Van Vleuten withstands Vollering
Going into the final stage, Annemiek van Vleuten held an advantage of 1:11 over Vollering at the top of the general classification. It seemed sure to be enough to claim a second Vuelta title but the challenge remained right to the end of the race when the SD Worx star set off on a late bid for glory on the brutal ascent of Lagos de Covadonga.
Vollering would claim her second stage win in three days and although she also gained another 10-second bonus with her coup at Covadonga, van Vleuten didn’t capitulate.

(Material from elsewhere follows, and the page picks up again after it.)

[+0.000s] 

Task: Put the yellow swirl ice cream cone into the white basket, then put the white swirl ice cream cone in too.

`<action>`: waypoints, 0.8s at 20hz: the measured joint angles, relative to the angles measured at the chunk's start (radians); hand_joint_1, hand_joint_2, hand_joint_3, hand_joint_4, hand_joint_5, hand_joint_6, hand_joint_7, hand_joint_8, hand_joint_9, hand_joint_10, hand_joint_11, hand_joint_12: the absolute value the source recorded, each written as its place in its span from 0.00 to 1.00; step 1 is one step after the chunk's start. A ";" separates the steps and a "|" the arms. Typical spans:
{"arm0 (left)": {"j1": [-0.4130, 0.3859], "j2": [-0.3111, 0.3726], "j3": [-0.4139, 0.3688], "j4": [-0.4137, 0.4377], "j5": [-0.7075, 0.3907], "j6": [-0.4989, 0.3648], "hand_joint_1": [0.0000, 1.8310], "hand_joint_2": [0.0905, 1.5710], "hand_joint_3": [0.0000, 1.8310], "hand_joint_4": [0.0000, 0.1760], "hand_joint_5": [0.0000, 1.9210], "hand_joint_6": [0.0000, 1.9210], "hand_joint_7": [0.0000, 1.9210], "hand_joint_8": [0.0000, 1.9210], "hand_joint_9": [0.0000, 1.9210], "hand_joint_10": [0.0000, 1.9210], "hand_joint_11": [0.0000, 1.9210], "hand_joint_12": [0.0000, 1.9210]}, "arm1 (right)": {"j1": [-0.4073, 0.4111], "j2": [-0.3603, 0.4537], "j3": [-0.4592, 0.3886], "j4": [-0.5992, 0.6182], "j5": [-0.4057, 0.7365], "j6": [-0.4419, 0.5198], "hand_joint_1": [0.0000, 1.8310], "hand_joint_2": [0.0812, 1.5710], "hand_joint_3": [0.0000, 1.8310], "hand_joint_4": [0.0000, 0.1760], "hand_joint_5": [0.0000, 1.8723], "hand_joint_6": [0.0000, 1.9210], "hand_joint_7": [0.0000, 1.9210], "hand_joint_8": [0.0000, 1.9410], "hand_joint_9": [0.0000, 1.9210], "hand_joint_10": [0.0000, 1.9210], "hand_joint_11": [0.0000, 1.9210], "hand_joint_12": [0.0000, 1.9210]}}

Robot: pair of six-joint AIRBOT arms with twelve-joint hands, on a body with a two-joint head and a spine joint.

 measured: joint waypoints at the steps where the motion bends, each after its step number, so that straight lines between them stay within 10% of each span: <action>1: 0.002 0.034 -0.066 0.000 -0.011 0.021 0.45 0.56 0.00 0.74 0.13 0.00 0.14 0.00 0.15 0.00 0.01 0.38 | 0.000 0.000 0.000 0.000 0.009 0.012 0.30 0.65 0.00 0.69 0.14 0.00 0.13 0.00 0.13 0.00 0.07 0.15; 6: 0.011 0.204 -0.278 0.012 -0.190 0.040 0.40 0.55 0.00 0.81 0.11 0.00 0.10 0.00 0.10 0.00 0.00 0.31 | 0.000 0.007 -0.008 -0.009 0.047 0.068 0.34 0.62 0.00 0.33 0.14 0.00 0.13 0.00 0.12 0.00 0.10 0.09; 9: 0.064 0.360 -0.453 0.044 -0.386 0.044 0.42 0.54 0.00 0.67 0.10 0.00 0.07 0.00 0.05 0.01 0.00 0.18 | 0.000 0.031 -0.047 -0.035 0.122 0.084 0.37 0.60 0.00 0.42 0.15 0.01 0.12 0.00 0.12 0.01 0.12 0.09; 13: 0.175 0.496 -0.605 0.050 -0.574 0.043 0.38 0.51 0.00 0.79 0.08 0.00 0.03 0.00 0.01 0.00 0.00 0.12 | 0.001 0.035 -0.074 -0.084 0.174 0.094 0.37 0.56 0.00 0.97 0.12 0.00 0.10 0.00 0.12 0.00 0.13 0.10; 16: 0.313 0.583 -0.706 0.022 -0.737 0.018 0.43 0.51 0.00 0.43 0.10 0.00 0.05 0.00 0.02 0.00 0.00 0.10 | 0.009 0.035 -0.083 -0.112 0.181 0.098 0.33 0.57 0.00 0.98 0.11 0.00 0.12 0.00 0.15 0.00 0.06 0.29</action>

Stage seven concluded with Vollering crossing the line 11 seconds ahead of Realini with van Vleuten third at 56 seconds… sufficient to collect the red jersey as champion of the women’s Vuelta once again!
AVV ended the Spanish race with an advantage of just nine seconds over Vollering, with Realini rounding out the podium 2:41 behind the world champion from Movistar.
“It’s unbelievable,” van Vleuten said at the finish on Sunday. “I fought all the way to the end, knowing that I didn’t have my best legs already early on.
“Maybe I was paying for yesterday’s effort but I never gave up. I kept on pushing, knowing that my rivals were also getting tired. It was an amazing team job again today. This Vuelta is a victory for Movistar Team as a whole.”
Vollering may have made a mistake while leader of the race but she is clearly ready to take over the mantle of world’s best from van Vleuten. The 26-year-old from SD Worx has won more often than she’s lost in 2023. She is the runner-up in La Vuelta and a double stage winner who can be proud of her campaign in Spain.
“The whole team fought really hard for the victory because we had something to make up for after yesterday’s stage,” said Vollering after winning the final stage.
“Two stage wins are really nice, and it was close for the GC too. It’s sad that I wasn’t able to battle with the best yesterday, because I could have won the GC. Today we have proven our worth, and I’m very happy about our performance.”
The next two events on the Women’s WorldTour are also in Spain this month – the Itzulia Women (12-14 May) followed by the Vuelta a Burgos Feminas (18-21 May) – and then comes the RideLondon race (26-28 May) before three stage races in June and July: Tour de Suisse (17-20 June), Giro d’Italia Donne (30 June-9 July), and the Tour de France Femmes avec Zwift (23-30 July).